*Problem to work on*: In the material below, find the line with "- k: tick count" and the line with "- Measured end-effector", then output those two lines and every line between them, exactly.

*Data below*:
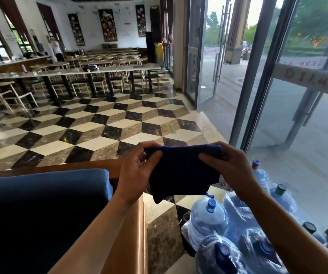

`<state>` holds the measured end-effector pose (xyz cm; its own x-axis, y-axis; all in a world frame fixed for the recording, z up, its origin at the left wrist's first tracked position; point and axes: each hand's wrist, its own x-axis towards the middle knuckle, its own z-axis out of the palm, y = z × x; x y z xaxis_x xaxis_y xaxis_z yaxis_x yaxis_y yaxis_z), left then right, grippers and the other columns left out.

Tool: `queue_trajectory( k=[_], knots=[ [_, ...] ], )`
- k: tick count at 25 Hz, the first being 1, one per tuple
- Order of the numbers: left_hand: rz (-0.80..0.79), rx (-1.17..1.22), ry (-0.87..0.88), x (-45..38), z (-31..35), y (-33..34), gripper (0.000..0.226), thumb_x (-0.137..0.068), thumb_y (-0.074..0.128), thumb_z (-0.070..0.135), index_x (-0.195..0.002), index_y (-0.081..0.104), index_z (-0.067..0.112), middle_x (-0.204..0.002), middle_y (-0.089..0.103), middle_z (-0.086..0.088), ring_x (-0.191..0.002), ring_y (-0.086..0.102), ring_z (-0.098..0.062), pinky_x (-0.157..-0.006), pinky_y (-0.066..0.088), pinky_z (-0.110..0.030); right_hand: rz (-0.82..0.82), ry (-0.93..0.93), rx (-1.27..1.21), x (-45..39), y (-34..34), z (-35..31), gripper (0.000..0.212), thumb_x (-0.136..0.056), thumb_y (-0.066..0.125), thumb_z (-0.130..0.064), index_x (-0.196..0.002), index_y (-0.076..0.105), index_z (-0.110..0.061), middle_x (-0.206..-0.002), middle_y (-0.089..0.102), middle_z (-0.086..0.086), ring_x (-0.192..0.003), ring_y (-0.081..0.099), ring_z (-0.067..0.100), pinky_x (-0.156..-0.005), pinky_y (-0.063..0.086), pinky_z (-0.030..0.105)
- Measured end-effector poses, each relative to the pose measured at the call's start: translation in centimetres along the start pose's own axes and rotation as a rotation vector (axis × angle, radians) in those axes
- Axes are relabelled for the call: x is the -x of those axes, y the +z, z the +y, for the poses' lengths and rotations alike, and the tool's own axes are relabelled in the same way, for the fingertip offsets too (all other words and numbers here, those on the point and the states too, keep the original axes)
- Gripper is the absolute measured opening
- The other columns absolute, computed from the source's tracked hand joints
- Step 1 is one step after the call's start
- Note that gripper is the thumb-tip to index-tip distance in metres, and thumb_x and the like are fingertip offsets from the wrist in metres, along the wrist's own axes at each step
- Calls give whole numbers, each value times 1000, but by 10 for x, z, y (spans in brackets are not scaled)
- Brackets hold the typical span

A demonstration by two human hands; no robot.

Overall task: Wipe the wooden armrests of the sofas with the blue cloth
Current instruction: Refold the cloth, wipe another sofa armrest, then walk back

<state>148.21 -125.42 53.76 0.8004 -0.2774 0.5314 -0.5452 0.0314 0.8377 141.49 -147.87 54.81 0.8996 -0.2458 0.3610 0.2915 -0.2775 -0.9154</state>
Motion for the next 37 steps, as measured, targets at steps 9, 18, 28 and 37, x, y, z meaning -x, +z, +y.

*Finished exercise*:
- k: tick count at 25 Hz, the first being 1, one per tuple
- Order of the numbers: left_hand: rz (-0.80..0.79), rx (-1.17..1.22), ry (-0.87..0.88), x (-45..38), z (-31..35), y (-33..34), gripper (0.000..0.226), thumb_x (-0.137..0.068), thumb_y (-0.074..0.128), thumb_z (-0.070..0.135), index_x (-0.195..0.002), index_y (-0.081..0.104), index_z (-0.067..0.112), middle_x (-0.204..0.002), middle_y (-0.089..0.103), middle_z (-0.086..0.088), ring_x (-0.191..0.002), ring_y (-0.086..0.102), ring_z (-0.098..0.062), pinky_x (-0.157..-0.006), pinky_y (-0.066..0.088), pinky_z (-0.110..0.030); right_hand: rz (-0.82..0.82), ry (-0.93..0.93), rx (-1.27..1.21), x (-45..39), y (-34..34), z (-35..31), gripper (0.000..0.212), thumb_x (-0.136..0.056), thumb_y (-0.066..0.125), thumb_z (-0.130..0.064), index_x (-0.196..0.002), index_y (-0.076..0.105), index_z (-0.110..0.061), middle_x (-0.206..-0.002), middle_y (-0.089..0.102), middle_z (-0.086..0.086), ring_x (-0.192..0.003), ring_y (-0.081..0.099), ring_z (-0.067..0.100), pinky_x (-0.156..-0.005), pinky_y (-0.063..0.086), pinky_z (-0.030..0.105)
- Measured end-effector poses, each relative to the pose measured at the call's start: translation in centimetres along the start pose's own axes and rotation as a rotation vector (axis × angle, radians) in those axes

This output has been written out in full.